Bay Brecht ile devam eden kitapta, (isim dikkatinizi çekmiştir), karakter boş bir salonda olmasına rağmen hikayeler anlatıyor. Çizimlerle bezeli olduğunu belirttiğim kitabın bu bölümdeki çizimlerin bir başka özelliği daha var; şöyle ki bu bölüm başında bir salonun uzak bir köşesinde bir karaltı gibi görünen karakterler her bir sayfanın ardından gittikçe daha çok belirginleşiyor ve yaklaşıyor; boş salon, her bir öyküyle beraber dolmaya başlıyor. Bu öyküler çok etkileyici, bir satırdan ibaret olanları dahi yer yer insanın kalbini sızlatacak denli etkili.

Bay Juarroz'un hayatında insanları yer yer sinirlendirecek denli sıra dışı fikirlerine tanık olduğumuz bölüm ise kendisinin yaşama sevgisi ve yaşama katlanabilme sistemini içeriyor.
Bay Calvino'nun enteresan rüyaları ile sona yaklaşan kitapta, karakterin hayata katlanmak için geliştirdiği çözümleri ve aslında yaşamını zorlaştıran bir çok düşüncesinin garipliklerini okuyoruz. Uzun bir yolculuk olarak tasvir edilen yaşamının, amacına ulaşıp vardığı noktada sonlanması gibi, acıklı bir hikayesi var kendisinin.

Son olarak Bay Walser, bir ormanda yapayalnız yaşayan, büyük umutlara sahip, diğer karakterler gibi farklı yapısıyla kitabın sonunda bizleri uğurlayan isim oluyor.

Bir gecede bitirilebilecek bir kitap.
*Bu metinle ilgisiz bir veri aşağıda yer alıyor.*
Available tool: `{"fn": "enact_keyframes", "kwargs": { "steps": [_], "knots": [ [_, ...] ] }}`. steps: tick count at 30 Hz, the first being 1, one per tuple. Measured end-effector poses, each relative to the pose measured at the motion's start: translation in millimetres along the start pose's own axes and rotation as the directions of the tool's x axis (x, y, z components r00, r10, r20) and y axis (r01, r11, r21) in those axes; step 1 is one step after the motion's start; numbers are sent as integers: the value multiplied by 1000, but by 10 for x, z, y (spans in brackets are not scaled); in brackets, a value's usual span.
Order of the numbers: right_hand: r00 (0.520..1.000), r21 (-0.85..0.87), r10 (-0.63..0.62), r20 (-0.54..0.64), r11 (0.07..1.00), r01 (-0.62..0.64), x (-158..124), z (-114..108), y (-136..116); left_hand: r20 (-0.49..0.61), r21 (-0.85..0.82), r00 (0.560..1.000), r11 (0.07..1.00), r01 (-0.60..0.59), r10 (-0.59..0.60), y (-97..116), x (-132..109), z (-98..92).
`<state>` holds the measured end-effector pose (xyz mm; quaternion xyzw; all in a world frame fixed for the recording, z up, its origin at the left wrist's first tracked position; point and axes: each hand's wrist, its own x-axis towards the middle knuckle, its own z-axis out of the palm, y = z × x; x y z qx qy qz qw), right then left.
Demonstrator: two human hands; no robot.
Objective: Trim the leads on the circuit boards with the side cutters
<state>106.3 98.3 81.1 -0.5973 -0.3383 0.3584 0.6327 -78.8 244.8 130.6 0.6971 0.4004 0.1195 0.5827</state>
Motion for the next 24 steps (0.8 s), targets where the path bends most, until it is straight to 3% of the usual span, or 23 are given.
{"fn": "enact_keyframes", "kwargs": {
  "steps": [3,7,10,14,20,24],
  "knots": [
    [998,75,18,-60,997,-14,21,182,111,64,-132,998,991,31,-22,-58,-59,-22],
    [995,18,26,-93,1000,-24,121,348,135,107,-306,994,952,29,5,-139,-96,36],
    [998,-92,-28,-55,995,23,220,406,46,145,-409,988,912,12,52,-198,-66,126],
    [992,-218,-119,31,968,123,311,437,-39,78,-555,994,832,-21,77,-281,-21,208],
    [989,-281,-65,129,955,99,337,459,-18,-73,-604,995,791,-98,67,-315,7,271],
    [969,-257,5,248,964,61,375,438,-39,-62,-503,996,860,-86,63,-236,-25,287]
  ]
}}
Beni en çok etkileyen bölüm ise Bay Valery oldu çünkü yalnızlığı kalbimi sızlattı. Gülmek, düşünmek, hüzünlenmek (ama bu acı çektiren bir duygu değil, hüzün iyidir biliyorsunuz) istiyorsanız, bu enteresan kitapla tanışın.

2 yorum:

Gül Akça dedi ki...

Yazarın çok çok enteresan biri olduğunu biliyorum ''Kudüs'' adlı kitabını okumuştum... Çok başarılıydı ama kitabı sevdim desem olmuyor sevmedim desem olmuyor... o yüzden de bu kitaba çok baktım ama karar verememiştim.. sizin yorumunuzu gördükten sonra da sanırım okuyacağım... teşekkürler

Kareler Ve Sayfalar dedi ki...

@Gül Akça: Okuması pek keyifli; lafı uzatmadan derdini anlatabiliyor yazar.
Umarım beğenirsiniz.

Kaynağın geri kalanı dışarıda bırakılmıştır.